We’ve invested heavily in advanced research since we started Aardvark two years ago. This is an unusual move for a small startup company, which is expected to spend all of its time on a panicked frenzy of short-term releases. So why did we do it?
Well, we noticed that the explosion of online information about people in the Web2 era (on social networks, blogs, tweets, review sites, etc.) was parallel to the explosion of online web pages in the late 1990s. Back then, the timing was right for a major wave of research into IR-style web search engines, developing algorithms to find the right web page for a query. Similarly, the timing was right when we started Aardvark for a major wave of research into social search, developing algorithms to find the right person to answer a question.
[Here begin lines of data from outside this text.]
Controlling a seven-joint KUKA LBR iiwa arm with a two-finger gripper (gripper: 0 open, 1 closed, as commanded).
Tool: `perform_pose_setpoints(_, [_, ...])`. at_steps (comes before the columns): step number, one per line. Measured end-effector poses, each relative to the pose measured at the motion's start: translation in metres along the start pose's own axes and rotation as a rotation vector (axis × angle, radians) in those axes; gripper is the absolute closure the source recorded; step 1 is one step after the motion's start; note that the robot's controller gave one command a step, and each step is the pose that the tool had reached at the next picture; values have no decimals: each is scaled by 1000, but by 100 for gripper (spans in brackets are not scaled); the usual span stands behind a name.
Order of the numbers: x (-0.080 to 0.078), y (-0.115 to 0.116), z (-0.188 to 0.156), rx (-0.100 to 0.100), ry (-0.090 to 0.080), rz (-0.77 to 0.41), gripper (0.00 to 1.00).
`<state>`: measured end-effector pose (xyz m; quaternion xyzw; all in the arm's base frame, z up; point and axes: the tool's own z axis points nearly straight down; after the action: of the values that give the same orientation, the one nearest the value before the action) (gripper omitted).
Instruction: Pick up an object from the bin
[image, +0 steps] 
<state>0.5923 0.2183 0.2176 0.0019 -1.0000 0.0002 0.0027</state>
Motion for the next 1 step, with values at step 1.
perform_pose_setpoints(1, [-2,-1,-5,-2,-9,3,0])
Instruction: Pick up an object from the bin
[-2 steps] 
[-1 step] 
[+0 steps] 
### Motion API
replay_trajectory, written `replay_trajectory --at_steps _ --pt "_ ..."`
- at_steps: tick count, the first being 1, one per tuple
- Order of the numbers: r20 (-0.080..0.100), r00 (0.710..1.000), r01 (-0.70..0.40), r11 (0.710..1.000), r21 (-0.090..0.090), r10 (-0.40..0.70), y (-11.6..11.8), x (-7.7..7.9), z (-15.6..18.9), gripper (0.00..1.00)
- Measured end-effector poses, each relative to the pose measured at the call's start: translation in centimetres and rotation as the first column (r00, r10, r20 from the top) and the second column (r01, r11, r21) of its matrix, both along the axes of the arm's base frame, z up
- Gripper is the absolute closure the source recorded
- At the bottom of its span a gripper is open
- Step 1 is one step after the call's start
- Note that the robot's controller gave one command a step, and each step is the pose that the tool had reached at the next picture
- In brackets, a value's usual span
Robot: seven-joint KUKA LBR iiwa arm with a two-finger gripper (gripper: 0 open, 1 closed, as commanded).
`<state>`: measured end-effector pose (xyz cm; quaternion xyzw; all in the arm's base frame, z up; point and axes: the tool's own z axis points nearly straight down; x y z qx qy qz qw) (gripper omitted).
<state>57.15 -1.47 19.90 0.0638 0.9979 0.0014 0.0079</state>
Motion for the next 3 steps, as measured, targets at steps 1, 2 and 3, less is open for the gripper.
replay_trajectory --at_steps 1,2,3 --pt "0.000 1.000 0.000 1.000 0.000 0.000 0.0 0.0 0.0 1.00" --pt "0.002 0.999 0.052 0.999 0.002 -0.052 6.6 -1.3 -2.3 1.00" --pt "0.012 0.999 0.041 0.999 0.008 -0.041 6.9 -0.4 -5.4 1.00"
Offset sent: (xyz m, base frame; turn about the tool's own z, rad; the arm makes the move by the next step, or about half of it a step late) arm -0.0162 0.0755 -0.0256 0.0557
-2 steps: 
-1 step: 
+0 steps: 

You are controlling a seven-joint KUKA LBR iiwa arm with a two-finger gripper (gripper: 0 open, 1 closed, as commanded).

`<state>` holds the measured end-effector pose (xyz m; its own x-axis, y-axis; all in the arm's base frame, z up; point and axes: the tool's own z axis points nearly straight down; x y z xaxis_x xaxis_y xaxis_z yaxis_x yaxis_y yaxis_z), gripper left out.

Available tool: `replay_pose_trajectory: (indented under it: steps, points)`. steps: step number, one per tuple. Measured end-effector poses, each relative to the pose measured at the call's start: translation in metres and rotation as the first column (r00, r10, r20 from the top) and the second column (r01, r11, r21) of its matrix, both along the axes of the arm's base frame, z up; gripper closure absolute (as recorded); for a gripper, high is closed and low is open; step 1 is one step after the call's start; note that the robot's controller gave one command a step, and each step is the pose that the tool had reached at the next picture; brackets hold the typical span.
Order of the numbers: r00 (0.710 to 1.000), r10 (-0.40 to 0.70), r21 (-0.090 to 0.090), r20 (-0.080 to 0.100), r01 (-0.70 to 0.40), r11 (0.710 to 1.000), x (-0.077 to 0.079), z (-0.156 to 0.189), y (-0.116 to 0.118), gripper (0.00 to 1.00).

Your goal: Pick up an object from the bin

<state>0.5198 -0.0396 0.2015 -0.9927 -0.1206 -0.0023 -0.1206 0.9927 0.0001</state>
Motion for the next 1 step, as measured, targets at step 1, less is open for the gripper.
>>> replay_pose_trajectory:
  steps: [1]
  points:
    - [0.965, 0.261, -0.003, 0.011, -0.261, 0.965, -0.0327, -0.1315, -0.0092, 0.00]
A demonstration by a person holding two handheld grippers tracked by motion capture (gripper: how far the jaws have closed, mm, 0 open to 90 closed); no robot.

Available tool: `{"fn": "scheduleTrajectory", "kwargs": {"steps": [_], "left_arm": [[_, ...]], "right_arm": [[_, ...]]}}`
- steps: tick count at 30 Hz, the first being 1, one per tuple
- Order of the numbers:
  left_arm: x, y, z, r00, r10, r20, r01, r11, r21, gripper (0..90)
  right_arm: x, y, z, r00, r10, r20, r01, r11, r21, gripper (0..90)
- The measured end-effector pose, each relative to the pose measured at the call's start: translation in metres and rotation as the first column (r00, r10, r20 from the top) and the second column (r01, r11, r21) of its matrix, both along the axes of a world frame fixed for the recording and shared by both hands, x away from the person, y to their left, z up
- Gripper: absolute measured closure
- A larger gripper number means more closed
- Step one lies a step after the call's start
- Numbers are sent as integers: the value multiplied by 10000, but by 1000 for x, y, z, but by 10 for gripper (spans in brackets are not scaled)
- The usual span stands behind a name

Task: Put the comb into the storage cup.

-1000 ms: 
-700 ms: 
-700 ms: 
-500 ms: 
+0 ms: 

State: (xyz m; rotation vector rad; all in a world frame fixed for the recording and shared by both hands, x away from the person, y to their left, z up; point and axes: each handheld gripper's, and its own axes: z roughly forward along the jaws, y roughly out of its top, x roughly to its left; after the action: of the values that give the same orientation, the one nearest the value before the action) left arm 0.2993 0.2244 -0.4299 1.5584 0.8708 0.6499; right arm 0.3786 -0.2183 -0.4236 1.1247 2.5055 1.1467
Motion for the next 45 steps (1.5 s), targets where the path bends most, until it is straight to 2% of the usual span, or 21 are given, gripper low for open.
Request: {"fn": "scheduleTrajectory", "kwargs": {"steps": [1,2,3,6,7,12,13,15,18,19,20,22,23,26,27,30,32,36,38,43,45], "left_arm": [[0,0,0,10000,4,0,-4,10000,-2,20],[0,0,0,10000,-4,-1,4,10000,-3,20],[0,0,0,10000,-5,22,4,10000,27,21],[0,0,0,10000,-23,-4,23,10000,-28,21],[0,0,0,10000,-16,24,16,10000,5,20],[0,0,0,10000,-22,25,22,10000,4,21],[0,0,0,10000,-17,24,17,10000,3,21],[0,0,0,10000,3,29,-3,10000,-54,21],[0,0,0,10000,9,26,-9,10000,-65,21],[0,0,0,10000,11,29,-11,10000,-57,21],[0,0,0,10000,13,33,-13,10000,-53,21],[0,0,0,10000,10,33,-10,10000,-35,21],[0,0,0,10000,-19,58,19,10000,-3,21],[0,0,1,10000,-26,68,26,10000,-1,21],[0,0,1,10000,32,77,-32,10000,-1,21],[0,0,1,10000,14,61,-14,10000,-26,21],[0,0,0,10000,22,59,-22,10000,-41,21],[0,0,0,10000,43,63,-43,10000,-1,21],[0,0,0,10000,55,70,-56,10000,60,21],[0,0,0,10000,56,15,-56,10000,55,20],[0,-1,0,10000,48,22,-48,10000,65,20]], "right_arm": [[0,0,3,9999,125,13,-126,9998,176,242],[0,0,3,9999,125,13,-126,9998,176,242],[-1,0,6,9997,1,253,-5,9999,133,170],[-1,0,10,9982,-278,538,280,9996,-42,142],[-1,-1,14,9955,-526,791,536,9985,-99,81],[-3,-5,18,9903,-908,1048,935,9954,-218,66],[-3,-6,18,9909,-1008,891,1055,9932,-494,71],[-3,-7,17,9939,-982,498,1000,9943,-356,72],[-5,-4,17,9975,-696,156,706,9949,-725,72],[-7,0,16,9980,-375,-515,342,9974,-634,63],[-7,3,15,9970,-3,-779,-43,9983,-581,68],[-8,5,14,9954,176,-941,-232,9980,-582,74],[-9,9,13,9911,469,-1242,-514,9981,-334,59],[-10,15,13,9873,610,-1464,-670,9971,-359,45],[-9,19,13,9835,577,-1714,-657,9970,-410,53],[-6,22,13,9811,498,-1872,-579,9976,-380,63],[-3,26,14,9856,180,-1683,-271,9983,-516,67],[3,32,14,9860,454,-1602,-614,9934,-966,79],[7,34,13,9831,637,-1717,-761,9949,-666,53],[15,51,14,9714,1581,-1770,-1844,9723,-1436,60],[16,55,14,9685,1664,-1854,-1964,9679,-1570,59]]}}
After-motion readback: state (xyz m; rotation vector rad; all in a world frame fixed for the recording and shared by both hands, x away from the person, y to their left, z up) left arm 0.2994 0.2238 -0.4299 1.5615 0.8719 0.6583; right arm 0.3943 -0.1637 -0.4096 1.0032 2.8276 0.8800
Naturally, we wanted to be a few years ahead of this curve.
The “Social Search” research problems we’re working on today are related to the “Web Search” research problems that have received so much attention over the past decade, since the components of the underlying search systems are analogous. However, while the abstract aims of each component in Aardvark are analogous to those in a corpus-based search engine, the means of achieving those aims are quite different:
Query Analysis
- With Web Search, the challenge is extrapolating a user’s intent — the question she really has in mind — based on a keyword search query.
- With Social Search, the challenge is determining the areas of expertise needed to answer a natural language question: figuring out what subject matters the question concerns.
Crawling and Indexing
- With Web Search, the challenge is crawling large numbers of web pages and indexing them based on the terms and metadata they contain.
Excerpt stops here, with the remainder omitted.